MinkaiXu / GeoLDM

Geometric Latent Diffusion Models for 3D Molecule Generation
MIT License
195 stars 37 forks source link

Autoencoder is identity function on atom coordinates? Equivalence to EDM #6

Open guanjq opened 1 year ago

guanjq commented 1 year ago

Hi Minkai,

Thank you for sharing this work! When I analyze the sampling results of GeoLDM, I found the latent variable z_x is almost equal to the decoded atom positions. Below are molecules I reconstructed with decoded atom pos and atom type (left) and z_x and decoded atom type (right) respectively. They are almost same.

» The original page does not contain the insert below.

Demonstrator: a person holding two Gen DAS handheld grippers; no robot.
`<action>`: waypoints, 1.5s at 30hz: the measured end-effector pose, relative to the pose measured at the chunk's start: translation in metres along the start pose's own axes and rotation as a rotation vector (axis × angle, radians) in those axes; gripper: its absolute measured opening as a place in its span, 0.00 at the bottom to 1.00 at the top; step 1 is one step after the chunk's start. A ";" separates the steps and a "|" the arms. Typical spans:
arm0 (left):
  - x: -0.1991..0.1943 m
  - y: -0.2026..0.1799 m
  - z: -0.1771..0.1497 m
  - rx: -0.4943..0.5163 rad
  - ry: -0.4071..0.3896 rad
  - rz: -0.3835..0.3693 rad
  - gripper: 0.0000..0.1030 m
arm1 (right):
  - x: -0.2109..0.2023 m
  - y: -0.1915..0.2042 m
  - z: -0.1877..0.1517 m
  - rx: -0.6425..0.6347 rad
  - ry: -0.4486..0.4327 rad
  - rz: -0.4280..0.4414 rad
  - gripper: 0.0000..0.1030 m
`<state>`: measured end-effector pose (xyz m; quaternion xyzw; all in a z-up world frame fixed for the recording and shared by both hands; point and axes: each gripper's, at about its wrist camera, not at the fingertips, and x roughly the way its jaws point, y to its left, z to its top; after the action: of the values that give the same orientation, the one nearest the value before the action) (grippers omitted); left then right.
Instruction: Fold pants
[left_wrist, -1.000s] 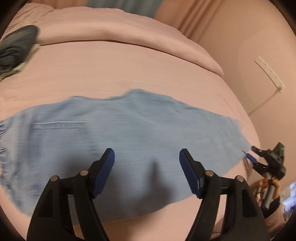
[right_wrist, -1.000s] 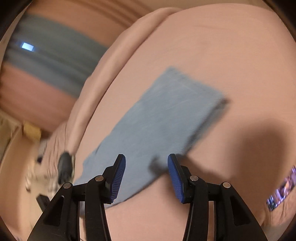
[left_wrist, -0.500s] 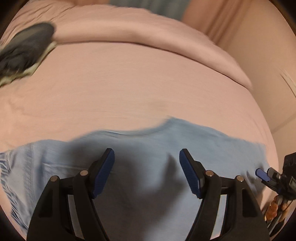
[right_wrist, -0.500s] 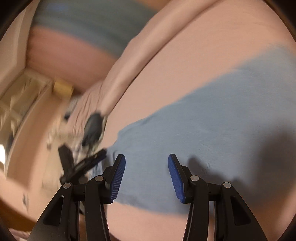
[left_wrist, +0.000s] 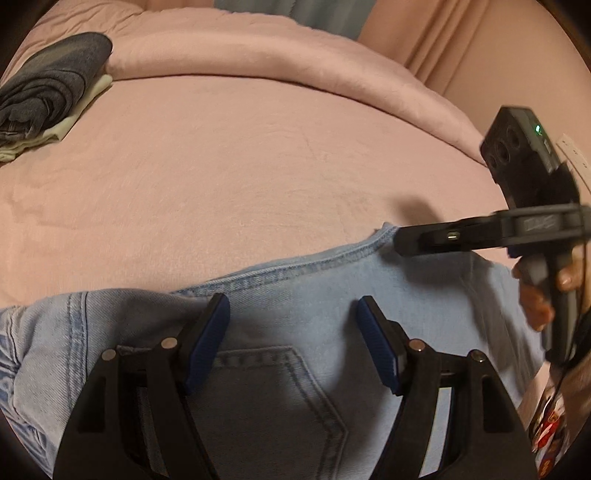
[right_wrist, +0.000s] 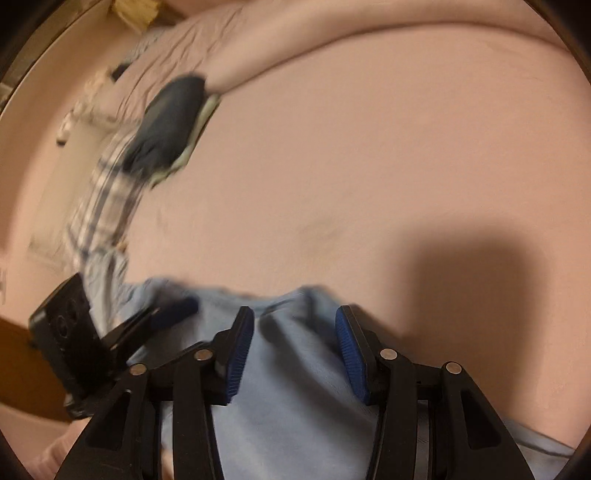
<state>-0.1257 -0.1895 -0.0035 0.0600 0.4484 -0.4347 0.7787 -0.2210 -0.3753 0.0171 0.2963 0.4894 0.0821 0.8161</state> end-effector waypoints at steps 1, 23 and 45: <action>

z_x + recon atom type recon atom pos + recon atom type

A further analysis on the reconstruction results of the auto encoder in GeoLDM indicates that both encoder and decoder are almost identity functions on atom coordinates. If so, can I consider GeoLDM is actually equivalent to 3D space diffusion (i.e. EDM) since #latent variables is equal to #atoms and both encoder and decoder are identity functions on atom coordinates, except that there is an auto-encoder part on atom types?

If this is correct, I’m also wondering how did you train the autoencoder in your published version. I can understand the training will lead to identity functions with the reconstruction loss only, but you mentioned in the repo that the encoder is remained untrained. If so, why is the encoder not a random mapping but a identity function instead?

Thanks!

MinkaiXu commented 1 year ago

Hi Jiaqi,

Thanks a lot for your interest and your close observation! The published version exactly follows my description (https://github.com/MinkaiXu/GeoLDM#train-the-geoldm) that the encoder remained "untrained".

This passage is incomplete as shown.